EXERCISE DESCRIPTION ::
For this exercise, reproduce the entries below exactly, but only from the line containing "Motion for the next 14" through the line containing "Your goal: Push", both included.

━━━━━━━━━━━━━━━━━━━━━━━━━━━━━━

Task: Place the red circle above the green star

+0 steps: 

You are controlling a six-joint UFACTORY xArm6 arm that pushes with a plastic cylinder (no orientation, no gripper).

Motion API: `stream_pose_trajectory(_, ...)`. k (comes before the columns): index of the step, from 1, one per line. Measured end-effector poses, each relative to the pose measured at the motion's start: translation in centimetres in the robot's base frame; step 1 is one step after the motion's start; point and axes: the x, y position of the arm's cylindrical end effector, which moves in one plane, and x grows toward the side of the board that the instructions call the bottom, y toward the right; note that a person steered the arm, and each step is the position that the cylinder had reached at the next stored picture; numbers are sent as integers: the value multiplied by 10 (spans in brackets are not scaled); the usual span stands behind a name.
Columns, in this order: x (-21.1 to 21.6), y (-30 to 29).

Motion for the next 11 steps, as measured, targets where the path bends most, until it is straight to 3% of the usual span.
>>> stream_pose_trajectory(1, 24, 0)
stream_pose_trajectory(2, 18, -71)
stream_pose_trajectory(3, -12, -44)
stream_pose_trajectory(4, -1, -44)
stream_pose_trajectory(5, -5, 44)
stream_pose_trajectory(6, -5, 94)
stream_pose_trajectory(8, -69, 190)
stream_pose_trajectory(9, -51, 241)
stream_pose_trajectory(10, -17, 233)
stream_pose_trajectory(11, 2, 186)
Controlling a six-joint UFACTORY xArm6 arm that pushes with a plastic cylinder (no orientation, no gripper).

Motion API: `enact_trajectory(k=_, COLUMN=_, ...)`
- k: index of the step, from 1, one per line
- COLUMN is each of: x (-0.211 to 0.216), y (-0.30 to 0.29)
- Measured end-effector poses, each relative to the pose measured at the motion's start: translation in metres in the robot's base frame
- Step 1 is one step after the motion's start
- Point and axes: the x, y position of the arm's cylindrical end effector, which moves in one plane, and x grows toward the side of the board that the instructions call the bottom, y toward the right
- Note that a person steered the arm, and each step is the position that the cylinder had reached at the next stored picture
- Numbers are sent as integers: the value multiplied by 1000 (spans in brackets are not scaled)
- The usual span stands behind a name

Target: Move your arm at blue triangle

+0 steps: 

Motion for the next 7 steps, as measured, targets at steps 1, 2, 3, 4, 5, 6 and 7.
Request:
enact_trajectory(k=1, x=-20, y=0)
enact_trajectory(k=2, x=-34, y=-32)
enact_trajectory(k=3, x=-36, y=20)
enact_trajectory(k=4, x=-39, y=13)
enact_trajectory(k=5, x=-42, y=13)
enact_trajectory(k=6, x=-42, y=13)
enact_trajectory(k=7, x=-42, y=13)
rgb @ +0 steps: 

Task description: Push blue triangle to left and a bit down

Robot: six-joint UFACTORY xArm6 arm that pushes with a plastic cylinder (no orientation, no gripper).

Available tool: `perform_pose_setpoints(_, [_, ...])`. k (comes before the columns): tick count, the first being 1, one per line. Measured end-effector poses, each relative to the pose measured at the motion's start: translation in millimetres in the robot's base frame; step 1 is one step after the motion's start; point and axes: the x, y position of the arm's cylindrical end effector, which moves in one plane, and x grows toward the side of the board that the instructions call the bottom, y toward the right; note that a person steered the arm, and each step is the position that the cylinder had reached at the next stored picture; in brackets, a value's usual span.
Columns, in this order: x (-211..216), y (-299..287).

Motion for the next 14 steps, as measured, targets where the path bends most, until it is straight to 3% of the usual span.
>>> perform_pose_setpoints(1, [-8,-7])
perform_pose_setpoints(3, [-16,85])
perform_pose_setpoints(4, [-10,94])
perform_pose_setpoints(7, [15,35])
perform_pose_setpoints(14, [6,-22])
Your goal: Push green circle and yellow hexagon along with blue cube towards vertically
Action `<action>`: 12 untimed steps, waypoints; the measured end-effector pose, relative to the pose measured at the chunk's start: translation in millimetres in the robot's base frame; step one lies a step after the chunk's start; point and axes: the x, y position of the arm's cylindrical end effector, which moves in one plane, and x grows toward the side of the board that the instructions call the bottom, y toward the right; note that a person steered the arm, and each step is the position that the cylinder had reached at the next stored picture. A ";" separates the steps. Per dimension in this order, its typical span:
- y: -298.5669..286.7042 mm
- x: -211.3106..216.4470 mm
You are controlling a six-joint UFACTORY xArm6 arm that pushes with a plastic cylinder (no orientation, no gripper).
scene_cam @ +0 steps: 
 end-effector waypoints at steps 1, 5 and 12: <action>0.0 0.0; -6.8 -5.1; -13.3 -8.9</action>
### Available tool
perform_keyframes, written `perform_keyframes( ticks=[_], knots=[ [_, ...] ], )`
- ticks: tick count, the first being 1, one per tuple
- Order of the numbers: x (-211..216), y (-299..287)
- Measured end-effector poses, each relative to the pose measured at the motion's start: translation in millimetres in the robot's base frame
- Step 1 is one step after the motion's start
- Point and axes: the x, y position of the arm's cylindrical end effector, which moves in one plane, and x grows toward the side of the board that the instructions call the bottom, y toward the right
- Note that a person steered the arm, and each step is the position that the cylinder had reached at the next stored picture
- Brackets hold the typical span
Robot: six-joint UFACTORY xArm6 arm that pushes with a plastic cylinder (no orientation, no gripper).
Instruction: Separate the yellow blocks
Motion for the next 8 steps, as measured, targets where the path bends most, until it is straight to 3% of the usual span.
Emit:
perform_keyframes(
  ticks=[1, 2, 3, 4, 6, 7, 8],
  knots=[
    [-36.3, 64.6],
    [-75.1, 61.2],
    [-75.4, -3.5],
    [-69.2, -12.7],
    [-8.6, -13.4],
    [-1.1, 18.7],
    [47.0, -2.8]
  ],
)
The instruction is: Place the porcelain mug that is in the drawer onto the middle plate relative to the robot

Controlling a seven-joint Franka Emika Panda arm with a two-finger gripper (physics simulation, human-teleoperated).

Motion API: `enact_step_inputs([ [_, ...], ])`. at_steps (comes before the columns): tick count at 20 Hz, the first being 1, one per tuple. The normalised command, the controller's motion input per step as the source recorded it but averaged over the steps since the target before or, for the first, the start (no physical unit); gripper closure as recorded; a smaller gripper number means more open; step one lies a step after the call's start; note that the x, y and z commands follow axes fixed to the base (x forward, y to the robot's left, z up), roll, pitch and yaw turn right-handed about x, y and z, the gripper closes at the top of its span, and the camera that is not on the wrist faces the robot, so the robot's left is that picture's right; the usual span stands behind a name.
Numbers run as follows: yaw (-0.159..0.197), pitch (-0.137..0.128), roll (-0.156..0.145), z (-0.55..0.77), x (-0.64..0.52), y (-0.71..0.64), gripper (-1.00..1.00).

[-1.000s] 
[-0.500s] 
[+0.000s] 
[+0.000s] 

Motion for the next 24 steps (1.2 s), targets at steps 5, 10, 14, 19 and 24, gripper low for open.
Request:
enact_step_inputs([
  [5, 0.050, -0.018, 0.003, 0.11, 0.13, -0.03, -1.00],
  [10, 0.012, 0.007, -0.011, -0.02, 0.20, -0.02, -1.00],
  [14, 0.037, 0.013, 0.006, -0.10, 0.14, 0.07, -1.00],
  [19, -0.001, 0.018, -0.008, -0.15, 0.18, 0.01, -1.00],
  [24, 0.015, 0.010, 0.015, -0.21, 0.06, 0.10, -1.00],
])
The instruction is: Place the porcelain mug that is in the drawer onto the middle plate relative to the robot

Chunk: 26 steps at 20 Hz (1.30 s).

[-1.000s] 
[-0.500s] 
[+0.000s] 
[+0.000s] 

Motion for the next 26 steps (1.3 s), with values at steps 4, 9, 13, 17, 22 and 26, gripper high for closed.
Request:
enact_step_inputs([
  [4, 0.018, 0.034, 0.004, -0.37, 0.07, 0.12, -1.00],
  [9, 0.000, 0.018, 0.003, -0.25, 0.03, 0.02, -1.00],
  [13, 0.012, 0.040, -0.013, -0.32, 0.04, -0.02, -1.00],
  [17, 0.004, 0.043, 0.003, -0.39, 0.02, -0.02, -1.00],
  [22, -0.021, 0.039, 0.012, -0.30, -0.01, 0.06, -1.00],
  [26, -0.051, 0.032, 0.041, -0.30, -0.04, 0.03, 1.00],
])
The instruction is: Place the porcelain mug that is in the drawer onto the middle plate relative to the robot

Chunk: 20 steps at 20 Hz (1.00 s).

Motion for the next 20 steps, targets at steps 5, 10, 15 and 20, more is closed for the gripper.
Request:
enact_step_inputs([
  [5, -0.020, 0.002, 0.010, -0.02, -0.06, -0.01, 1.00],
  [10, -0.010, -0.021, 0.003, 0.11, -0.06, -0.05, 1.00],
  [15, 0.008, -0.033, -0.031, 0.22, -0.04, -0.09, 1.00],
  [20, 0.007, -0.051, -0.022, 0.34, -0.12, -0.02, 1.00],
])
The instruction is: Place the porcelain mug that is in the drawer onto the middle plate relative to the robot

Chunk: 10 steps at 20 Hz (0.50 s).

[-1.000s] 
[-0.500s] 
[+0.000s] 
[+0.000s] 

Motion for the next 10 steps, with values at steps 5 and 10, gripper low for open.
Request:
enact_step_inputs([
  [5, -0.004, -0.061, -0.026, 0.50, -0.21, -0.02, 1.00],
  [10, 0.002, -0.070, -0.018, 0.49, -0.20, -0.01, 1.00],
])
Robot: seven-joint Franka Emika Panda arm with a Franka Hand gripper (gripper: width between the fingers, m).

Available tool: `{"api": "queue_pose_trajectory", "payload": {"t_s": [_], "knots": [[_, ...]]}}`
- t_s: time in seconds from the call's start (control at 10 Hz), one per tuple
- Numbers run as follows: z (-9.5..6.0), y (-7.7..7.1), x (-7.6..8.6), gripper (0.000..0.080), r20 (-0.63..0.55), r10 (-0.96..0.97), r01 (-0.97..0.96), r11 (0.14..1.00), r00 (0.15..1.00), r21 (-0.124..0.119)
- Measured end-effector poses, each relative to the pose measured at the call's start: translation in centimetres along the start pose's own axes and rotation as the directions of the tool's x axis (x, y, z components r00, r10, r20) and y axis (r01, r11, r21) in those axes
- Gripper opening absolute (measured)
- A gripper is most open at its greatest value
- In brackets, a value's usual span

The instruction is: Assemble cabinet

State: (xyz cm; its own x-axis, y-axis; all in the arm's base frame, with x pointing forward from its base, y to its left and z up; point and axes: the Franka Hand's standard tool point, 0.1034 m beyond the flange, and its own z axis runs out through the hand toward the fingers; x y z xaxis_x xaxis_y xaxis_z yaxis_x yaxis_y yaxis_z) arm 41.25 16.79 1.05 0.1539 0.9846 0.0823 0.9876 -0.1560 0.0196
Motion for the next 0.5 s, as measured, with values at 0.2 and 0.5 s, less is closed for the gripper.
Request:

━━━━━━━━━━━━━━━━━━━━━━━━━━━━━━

RESULT FOR THIS EXERCISE ::
Motion for the next 14 steps, as measured, targets where the path bends most, until it is straight to 3% of the usual span.
>>> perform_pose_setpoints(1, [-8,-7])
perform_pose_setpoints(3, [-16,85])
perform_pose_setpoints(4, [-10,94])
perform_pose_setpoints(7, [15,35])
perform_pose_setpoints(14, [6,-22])
Your goal: Push green circle and yellow hexagon along with blue cube towards vertically

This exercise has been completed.